WORK REQUEST: Output exactly the lines from the first line of the records below through the line containing "M 328 294 L", both included, leaving out any pictures.

________

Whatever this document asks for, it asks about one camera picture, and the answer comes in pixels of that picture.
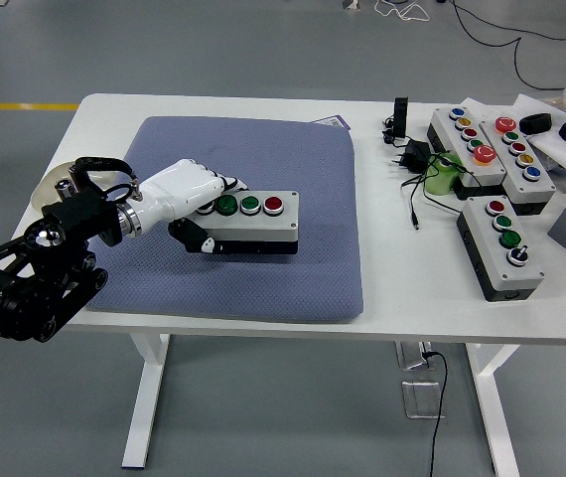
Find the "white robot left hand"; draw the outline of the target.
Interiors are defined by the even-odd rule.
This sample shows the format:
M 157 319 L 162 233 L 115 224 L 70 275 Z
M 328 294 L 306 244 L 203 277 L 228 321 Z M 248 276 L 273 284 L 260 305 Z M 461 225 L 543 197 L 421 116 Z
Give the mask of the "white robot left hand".
M 166 223 L 170 236 L 188 251 L 220 253 L 222 247 L 190 215 L 226 192 L 246 188 L 237 178 L 220 175 L 192 159 L 182 159 L 145 180 L 139 188 L 139 200 L 127 201 L 128 233 L 139 237 L 155 225 Z

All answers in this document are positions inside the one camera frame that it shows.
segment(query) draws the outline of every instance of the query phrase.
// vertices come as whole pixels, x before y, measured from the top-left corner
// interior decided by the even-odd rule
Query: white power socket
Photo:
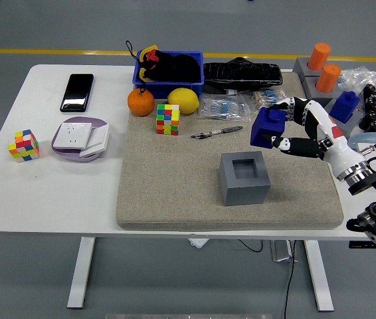
[[[56,149],[83,150],[88,143],[92,123],[62,123],[54,141]]]
[[[200,238],[200,239],[188,238],[188,240],[191,242],[191,246],[197,247],[198,249],[206,245],[206,243],[209,241],[209,239],[207,238]]]

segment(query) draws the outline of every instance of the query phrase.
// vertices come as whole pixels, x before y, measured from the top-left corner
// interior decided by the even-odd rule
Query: table leg
[[[318,311],[334,311],[318,241],[304,241]]]
[[[76,267],[74,268],[67,308],[83,308],[94,244],[95,237],[82,237],[80,240],[79,253],[77,255]]]

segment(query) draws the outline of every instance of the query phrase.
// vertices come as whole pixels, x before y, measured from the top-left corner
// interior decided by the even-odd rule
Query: pen
[[[191,137],[197,138],[198,140],[202,140],[203,138],[210,138],[211,136],[214,136],[214,135],[231,133],[231,132],[235,132],[241,129],[242,129],[242,126],[233,126],[232,128],[221,128],[220,130],[210,131],[209,133],[194,134],[194,135],[191,135]]]

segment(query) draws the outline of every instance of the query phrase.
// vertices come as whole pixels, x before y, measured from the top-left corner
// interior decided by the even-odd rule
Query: gray floor
[[[375,1],[1,1],[0,48],[142,49],[376,56]],[[222,60],[208,58],[207,62]],[[256,60],[292,68],[291,59]],[[0,54],[0,129],[30,67],[127,64],[126,56]],[[344,69],[376,63],[339,63]],[[258,247],[259,241],[249,241]],[[240,242],[201,250],[181,239],[98,239],[83,310],[66,309],[79,239],[0,235],[0,318],[104,318],[109,313],[255,313],[281,318],[290,265]],[[318,313],[302,243],[288,318],[376,318],[376,250],[321,242],[335,312]]]

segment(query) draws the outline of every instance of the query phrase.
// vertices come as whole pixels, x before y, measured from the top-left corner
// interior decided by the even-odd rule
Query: smartphone
[[[61,102],[60,111],[85,112],[93,81],[93,74],[71,74]]]

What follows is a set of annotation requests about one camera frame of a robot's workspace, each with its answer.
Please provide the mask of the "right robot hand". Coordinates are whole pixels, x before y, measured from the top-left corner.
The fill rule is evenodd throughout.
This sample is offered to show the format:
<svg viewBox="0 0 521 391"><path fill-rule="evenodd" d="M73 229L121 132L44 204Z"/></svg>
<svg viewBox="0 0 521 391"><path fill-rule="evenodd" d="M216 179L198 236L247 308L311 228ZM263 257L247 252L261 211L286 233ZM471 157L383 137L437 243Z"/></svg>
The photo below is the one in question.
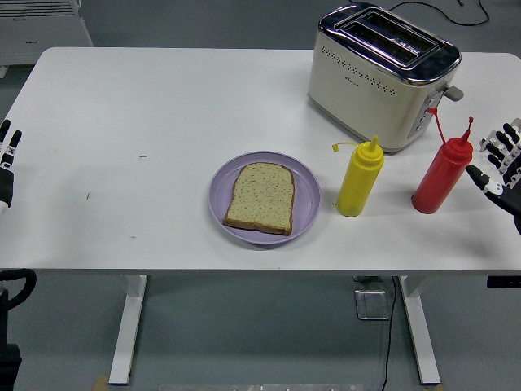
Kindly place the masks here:
<svg viewBox="0 0 521 391"><path fill-rule="evenodd" d="M466 172L474 184L496 206L514 217L520 232L520 119L504 123L501 130L492 131L479 143L480 152L487 152L502 182L495 181L479 167L468 165Z"/></svg>

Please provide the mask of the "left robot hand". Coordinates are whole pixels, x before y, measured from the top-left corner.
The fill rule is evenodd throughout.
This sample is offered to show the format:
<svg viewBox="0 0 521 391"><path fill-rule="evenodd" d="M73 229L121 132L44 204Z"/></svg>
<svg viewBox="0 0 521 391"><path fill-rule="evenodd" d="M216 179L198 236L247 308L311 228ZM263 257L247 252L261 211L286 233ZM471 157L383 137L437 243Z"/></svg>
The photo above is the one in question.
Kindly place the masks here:
<svg viewBox="0 0 521 391"><path fill-rule="evenodd" d="M3 215L10 207L14 195L15 175L12 165L15 160L15 152L22 138L22 132L16 130L11 136L7 147L3 149L3 144L11 122L5 119L1 124L1 215Z"/></svg>

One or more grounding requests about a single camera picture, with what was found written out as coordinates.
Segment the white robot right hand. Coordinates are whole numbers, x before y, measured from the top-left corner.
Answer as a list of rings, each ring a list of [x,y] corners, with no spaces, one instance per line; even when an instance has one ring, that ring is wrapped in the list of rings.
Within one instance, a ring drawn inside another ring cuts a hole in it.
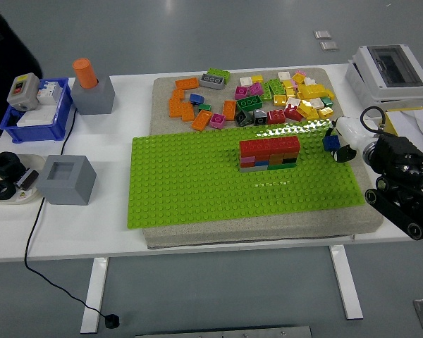
[[[322,141],[324,150],[329,151],[336,162],[351,161],[359,151],[369,165],[377,138],[356,119],[339,117],[331,123]]]

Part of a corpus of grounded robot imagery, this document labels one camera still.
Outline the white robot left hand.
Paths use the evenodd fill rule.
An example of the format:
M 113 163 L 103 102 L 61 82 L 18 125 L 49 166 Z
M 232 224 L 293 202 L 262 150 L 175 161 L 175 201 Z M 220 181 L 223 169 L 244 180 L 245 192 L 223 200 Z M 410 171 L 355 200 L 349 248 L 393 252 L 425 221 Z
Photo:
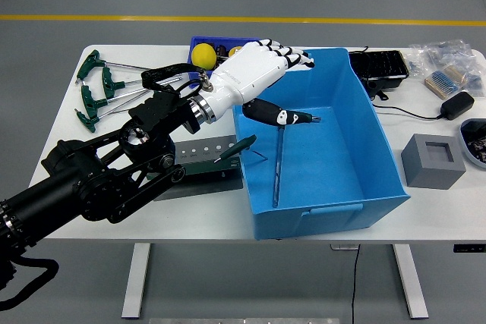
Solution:
M 217 121 L 234 105 L 256 98 L 296 65 L 312 68 L 314 60 L 304 50 L 271 39 L 246 43 L 212 72 L 213 90 L 200 92 L 207 123 Z

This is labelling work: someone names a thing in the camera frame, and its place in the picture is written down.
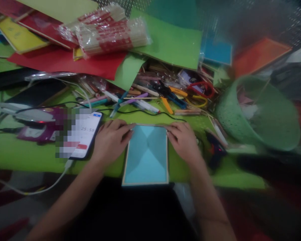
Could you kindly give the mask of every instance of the red button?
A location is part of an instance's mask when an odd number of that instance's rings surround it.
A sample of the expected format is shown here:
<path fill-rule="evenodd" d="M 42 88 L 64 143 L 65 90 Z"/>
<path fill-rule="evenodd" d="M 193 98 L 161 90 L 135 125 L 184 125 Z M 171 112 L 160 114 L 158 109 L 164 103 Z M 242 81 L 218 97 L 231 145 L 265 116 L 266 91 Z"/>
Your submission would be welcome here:
<path fill-rule="evenodd" d="M 77 149 L 87 149 L 87 145 L 78 144 Z"/>

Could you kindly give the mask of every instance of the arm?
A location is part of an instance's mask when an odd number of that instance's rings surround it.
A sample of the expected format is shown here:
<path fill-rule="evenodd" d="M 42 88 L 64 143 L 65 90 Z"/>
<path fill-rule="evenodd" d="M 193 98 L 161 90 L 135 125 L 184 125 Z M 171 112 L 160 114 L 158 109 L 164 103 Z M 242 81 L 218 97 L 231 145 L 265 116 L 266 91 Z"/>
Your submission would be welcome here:
<path fill-rule="evenodd" d="M 236 240 L 188 123 L 172 123 L 167 136 L 191 172 L 191 190 L 203 240 Z"/>
<path fill-rule="evenodd" d="M 88 204 L 104 170 L 124 151 L 135 124 L 123 120 L 108 121 L 96 136 L 94 154 L 68 189 L 31 230 L 26 241 L 62 240 L 71 221 Z"/>

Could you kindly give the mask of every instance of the red paper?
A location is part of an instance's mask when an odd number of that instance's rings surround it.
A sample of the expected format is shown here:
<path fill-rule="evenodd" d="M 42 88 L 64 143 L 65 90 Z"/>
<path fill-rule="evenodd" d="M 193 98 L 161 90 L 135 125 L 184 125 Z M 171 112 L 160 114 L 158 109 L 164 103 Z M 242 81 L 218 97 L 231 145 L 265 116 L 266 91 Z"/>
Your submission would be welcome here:
<path fill-rule="evenodd" d="M 45 72 L 85 73 L 115 80 L 117 68 L 126 54 L 127 52 L 116 52 L 74 61 L 72 51 L 50 45 L 23 55 L 14 53 L 8 61 Z"/>
<path fill-rule="evenodd" d="M 32 10 L 16 0 L 0 0 L 0 13 L 11 18 L 18 18 Z"/>
<path fill-rule="evenodd" d="M 235 56 L 235 78 L 252 74 L 291 50 L 290 46 L 264 38 Z"/>
<path fill-rule="evenodd" d="M 49 17 L 42 12 L 34 11 L 27 17 L 21 19 L 18 23 L 30 31 L 35 32 L 65 48 L 74 49 L 77 47 L 77 44 L 63 39 L 59 34 L 57 29 L 62 22 Z"/>

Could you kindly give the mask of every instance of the person's left hand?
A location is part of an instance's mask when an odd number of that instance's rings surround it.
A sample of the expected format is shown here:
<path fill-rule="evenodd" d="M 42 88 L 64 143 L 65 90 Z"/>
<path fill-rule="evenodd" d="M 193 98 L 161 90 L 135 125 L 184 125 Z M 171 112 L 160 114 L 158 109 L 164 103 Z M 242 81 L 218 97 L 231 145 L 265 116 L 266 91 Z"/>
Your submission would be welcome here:
<path fill-rule="evenodd" d="M 130 141 L 136 124 L 128 125 L 126 121 L 110 120 L 102 125 L 95 139 L 94 153 L 90 160 L 100 168 L 107 168 L 124 151 Z"/>

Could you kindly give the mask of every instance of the hand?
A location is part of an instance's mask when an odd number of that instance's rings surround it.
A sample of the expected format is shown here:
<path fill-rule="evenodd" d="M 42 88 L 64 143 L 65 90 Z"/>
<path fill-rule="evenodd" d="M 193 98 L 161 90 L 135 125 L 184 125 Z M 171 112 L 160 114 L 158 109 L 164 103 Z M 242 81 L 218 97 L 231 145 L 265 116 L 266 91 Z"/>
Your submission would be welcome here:
<path fill-rule="evenodd" d="M 102 125 L 95 139 L 94 154 L 90 162 L 107 168 L 124 151 L 130 141 L 136 124 L 128 125 L 126 121 L 110 120 Z"/>
<path fill-rule="evenodd" d="M 177 154 L 189 165 L 203 161 L 196 136 L 188 123 L 173 122 L 167 129 L 167 137 Z"/>

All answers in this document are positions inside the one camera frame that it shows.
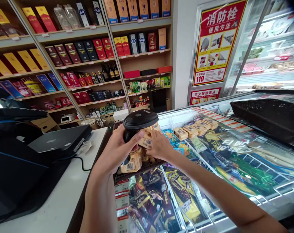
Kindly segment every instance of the refrigerator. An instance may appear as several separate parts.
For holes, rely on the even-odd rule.
[[[237,94],[160,113],[158,123],[176,151],[224,179],[281,221],[294,215],[294,144],[278,141],[239,119],[230,106],[232,101],[260,98],[294,103],[294,92]],[[174,137],[172,129],[205,118],[216,121],[216,128],[195,140]],[[171,164],[152,163],[145,164],[150,169],[144,172],[117,179],[118,232],[237,231],[193,180]]]

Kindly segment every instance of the fire extinguisher sign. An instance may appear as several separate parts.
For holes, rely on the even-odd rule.
[[[202,11],[193,86],[224,80],[246,2]]]

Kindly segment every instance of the ice cream bar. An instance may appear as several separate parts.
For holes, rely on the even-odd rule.
[[[193,124],[191,125],[193,128],[195,128],[196,130],[198,130],[198,136],[202,136],[206,133],[207,129],[201,125],[198,124]]]
[[[196,123],[197,125],[203,126],[203,127],[206,128],[207,130],[209,130],[209,129],[211,128],[211,125],[210,125],[210,124],[208,124],[208,123],[206,123],[206,122],[204,122],[204,121],[201,121],[201,120],[196,121],[195,123]]]
[[[185,126],[185,127],[183,128],[183,130],[185,130],[186,132],[188,132],[188,137],[189,137],[190,139],[192,139],[192,138],[198,136],[198,130],[195,129],[195,128],[193,128],[193,127],[190,126],[190,125]]]
[[[174,134],[181,141],[186,140],[186,138],[188,137],[188,133],[185,130],[183,130],[182,128],[175,128],[174,129]]]
[[[210,118],[204,118],[203,119],[204,122],[208,123],[211,125],[211,129],[216,129],[218,127],[218,122],[217,121],[214,121]]]

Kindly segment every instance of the hand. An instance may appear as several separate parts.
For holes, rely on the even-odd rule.
[[[147,155],[151,155],[157,159],[170,162],[171,158],[175,155],[175,150],[170,144],[169,139],[161,132],[152,130],[150,131],[152,138],[152,149],[147,150]]]
[[[115,173],[118,167],[127,158],[132,150],[137,150],[137,143],[145,135],[144,131],[140,131],[134,135],[128,143],[124,143],[123,133],[125,128],[121,124],[110,137],[103,153],[95,163],[102,171],[107,173]]]

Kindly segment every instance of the red sign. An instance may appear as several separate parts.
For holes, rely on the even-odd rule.
[[[218,99],[220,90],[221,88],[213,88],[207,90],[192,91],[190,97],[190,105]]]
[[[247,0],[203,11],[193,86],[224,80]]]

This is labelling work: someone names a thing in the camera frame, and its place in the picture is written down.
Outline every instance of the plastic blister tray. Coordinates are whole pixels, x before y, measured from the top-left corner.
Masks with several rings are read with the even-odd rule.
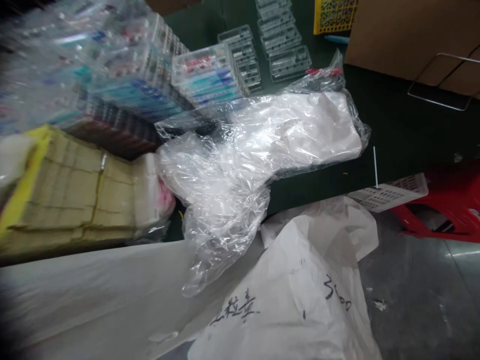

________

EXERCISE SOLUTION:
Whatever this document asks for, it asks about one camera picture, and the answer comes in pixels of that picture.
Find the "white robot left hand"; draw the outline of the target.
Interiors are defined by the even-odd rule.
This sample shows the format:
M 157 319 L 162 233 L 115 224 L 70 275 Z
M 328 294 L 306 244 L 203 277 L 228 321 Z M 248 276 L 273 284 L 260 305 Z M 461 225 L 543 197 L 421 116 Z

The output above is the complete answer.